Python Requests URL with Unicode Parameters

Question

I'm currently trying to hit the google tts url, http://translate.google.com/translate_tts with japanese characters and phrases in python using the requests library.

Here is an example:

http://translate.google.com/translate_tts?tl=ja&q=ひとつ

However, when I try to use the python requests library to download the mp3 that the endpoint returns, the resulting mp3 is blank. I have verified that I can hit this URL in requests using non-unicode characters (via romanji) and have gotten correct responses back.

Here is a part of the code I am using to make the request

langs = {'japanese': 'ja',
         'english': 'en'}

def get_sound_file_for_text(text, download=False, lang='japanese'):

    r = StringIO()
    glang = langs[lang]
    text = text.replace('*', '')
    text = text.replace('/', '')
    text = text.replace('x', '')
    url = 'http://translate.google.com/translate_tts'
    if download:
        result = requests.get(url, params={'tl': glang, 'q': text})
        r.write(result.content)
        r.seek(0)
        return r
    else:
        return url

Also, if I print textor url within this snippet, the kana/kanji is rendered correctly in my console.

Edit:

If I attempt to encode the unicode and quote it as such, I still get the same response.

# -*- coding: utf-8 -*-

from StringIO import StringIO
import urllib
import requests

__author__ = 'jacob'

langs = {'japanese': 'ja',
         'english': 'en'}

def get_sound_file_for_text(text, download=False, lang='japanese'):

    r = StringIO()
    glang = langs[lang]
    text = text.replace('*', '')
    text = text.replace('/', '')
    text = text.replace('x', '')
    text = urllib.quote(text.encode('utf-8'))
    url = 'http://translate.google.com/translate_tts?tl=%(glang)s&q=%(text)s' % locals()
    print url
    if download:
        result = requests.get(url)
        r.write(result.content)
        r.seek(0)
        return r
    else:
        return url

Which returns this:

http://translate.google.com/translate_tts?tl=ja&q=%E3%81%B2%E3%81%A8%E3%81%A4

Which seems like it should work, but doesn't.

Edit 2:

If I attempt to use urlllb/urllib2, I get a 403 error.

Edit 3:

So, it seems that this problem/behavior is simply limited to this endpoint. If I try the following URL, a different endpoint.

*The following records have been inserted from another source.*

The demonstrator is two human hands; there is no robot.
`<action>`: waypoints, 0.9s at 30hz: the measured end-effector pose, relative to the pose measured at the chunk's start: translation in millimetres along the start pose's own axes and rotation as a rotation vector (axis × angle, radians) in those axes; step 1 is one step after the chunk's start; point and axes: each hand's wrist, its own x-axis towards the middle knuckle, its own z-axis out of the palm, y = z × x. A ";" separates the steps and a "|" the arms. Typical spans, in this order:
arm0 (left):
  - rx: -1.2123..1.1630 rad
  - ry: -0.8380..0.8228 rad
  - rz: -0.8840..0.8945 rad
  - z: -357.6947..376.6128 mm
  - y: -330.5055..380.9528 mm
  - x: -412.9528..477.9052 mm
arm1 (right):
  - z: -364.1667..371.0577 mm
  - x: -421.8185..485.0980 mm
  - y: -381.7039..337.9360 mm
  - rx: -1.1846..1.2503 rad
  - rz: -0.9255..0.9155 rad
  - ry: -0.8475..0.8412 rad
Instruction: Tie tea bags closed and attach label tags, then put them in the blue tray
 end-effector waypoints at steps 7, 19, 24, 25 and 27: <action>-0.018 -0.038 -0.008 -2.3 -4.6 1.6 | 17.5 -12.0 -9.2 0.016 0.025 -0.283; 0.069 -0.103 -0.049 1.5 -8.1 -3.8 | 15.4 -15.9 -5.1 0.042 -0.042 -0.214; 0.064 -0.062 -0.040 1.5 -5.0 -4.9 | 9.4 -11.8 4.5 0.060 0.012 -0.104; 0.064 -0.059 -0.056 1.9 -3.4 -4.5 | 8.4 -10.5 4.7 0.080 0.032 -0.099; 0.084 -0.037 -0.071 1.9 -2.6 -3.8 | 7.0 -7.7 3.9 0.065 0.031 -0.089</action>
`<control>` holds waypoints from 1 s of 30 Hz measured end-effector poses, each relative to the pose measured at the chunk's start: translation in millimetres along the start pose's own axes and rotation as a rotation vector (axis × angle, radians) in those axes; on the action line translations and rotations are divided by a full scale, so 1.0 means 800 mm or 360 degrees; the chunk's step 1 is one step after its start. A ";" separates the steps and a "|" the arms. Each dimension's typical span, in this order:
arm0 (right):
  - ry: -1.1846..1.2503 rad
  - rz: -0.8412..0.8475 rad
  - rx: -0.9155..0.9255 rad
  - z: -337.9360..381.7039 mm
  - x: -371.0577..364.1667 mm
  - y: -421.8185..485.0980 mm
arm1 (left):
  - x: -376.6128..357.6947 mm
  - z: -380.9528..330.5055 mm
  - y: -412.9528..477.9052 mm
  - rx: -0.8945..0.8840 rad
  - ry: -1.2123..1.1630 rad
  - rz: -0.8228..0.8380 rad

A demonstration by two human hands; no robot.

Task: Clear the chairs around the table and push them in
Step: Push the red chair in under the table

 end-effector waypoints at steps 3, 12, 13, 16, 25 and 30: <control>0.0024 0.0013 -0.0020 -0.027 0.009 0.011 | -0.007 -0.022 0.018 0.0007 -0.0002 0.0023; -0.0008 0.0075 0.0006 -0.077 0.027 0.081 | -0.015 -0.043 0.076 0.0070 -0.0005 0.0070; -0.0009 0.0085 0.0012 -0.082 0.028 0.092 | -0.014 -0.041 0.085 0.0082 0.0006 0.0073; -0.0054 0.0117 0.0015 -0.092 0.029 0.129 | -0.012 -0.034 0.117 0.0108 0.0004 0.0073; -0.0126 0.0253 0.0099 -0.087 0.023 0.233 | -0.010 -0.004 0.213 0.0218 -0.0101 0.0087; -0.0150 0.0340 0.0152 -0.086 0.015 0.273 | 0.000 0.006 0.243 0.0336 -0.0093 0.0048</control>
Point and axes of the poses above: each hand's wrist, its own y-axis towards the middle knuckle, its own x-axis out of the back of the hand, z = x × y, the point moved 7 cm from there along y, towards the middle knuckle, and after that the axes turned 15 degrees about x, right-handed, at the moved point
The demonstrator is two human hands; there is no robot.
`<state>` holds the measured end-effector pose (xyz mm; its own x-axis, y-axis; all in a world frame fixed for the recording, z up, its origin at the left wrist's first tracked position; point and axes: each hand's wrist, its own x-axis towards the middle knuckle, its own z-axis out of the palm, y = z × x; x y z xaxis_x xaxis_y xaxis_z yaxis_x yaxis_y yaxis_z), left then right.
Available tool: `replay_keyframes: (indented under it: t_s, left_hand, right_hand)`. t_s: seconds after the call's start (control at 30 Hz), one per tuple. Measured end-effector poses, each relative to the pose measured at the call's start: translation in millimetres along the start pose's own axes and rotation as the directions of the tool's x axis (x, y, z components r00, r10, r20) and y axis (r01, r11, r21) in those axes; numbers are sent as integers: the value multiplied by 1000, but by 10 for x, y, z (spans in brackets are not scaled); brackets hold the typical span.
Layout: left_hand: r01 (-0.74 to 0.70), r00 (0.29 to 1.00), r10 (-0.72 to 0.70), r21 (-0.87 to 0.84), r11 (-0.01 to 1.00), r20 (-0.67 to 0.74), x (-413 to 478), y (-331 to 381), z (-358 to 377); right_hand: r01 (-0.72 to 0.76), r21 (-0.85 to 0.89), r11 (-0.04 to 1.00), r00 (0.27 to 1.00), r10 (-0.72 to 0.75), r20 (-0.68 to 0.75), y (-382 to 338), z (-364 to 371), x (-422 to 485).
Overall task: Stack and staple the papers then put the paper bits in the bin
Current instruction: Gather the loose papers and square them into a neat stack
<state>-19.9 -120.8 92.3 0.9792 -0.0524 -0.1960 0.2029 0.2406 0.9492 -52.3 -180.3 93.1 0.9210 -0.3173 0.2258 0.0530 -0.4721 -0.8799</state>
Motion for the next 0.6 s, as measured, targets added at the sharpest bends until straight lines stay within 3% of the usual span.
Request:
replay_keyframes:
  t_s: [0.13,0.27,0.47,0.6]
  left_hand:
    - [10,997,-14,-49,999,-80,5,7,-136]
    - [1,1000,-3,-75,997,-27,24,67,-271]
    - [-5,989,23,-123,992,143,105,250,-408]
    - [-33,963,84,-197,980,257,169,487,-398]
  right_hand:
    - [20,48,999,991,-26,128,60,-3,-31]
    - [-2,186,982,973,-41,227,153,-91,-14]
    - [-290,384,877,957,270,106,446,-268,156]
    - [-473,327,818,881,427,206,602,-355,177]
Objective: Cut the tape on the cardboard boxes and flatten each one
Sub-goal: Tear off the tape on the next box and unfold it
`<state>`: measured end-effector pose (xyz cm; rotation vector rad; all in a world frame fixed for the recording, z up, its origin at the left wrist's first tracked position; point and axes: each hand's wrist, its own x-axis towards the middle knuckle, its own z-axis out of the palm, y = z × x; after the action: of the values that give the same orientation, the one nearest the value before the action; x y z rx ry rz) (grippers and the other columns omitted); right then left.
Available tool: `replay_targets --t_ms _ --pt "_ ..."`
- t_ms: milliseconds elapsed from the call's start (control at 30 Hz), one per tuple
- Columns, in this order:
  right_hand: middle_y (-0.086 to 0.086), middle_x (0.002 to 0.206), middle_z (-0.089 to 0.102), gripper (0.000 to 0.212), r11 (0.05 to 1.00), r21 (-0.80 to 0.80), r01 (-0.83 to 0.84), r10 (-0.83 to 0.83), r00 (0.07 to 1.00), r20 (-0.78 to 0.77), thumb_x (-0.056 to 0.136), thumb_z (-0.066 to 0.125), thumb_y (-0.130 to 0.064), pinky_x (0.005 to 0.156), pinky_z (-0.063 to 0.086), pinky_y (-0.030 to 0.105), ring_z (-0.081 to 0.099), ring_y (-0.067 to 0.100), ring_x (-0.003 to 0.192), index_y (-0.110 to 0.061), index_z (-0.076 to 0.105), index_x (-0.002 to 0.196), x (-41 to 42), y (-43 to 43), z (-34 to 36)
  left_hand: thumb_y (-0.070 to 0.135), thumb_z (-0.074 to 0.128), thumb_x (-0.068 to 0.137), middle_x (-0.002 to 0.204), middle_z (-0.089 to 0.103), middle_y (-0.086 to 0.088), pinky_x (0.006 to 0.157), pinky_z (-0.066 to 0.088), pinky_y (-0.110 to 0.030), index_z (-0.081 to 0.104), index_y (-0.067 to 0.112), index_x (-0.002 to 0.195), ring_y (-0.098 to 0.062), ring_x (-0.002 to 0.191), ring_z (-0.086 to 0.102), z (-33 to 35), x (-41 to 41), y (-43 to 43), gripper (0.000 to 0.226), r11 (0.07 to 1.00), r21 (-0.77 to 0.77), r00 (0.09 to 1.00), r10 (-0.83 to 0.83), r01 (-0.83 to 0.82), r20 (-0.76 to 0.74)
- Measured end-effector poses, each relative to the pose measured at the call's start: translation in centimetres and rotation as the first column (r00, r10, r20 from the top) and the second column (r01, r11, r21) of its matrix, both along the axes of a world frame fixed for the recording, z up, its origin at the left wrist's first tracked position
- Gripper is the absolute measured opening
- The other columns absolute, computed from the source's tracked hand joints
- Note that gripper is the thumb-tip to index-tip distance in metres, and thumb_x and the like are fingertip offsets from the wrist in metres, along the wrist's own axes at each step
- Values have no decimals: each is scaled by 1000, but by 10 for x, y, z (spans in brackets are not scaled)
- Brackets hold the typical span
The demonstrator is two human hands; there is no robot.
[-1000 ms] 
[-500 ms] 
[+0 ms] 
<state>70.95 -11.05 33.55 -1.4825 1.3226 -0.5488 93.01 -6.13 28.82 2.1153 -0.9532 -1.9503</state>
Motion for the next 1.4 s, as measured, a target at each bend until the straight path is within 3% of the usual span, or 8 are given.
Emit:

http://www.kanjidamage.com/kanji/13-un-%E4%B8%8D

From within requests and my browser, I get the same response (they match). If I even try ascii characters to the server, like this url.

http://translate.google.com/translate_tts?tl=ja&q=sayonara

I get the same response as well (they match again). But if I attempt to send unicode characters to this URL, I get a correct audio file on my browser, but not from requests, which sends an audio file, but with no sound.

http://translate.google.com/translate_tts?tl=ja&q=%E3%81%B2%E3%81%A8%E3%81%A4

So, it seems like this behavior is limited to the Google TTL URL?

You're console probably isn't configured correctly to display the characters and this sounds like a general utf-8 encoding problem. Can I ask what OS your on even though I'm pretty sure you're on windows machine. — Austin A, Jan 15 '15 at 02:46
@AustinA It's displaying fine on my console. It's a console within pycharm and I'm currently running this within a linux environment. — jab, Jan 15 '15 at 02:52
Hey sorry @jab, I misread you'r "is rendered" as "isn't rendered. Regardless, I hope the code snippet I added works. I'm not sure if you attempted UTF-8 encoding and decoding beforehand. — Austin A, Jan 15 '15 at 02:57
Another note， if you attempt to use　なな. It will return a "e" sound, like the character え. Everything else I've tried returns nothing. — jab, Jan 15 '15 at 03:16

score 2 · Accepted Answer · answered Jan 16 '15 at 08:42

The user agent can be part of the problem, however, it is not in this case. The translate_tts service rejects (with HTTP 403) some user agents, e.g. any that begin with Python, curl, wget, and possibly others. That is why you are seeing a HTTP 403 response when using urllib2.urlopen() - it sets the user agent to Python-urllib/2.7 (the version might vary).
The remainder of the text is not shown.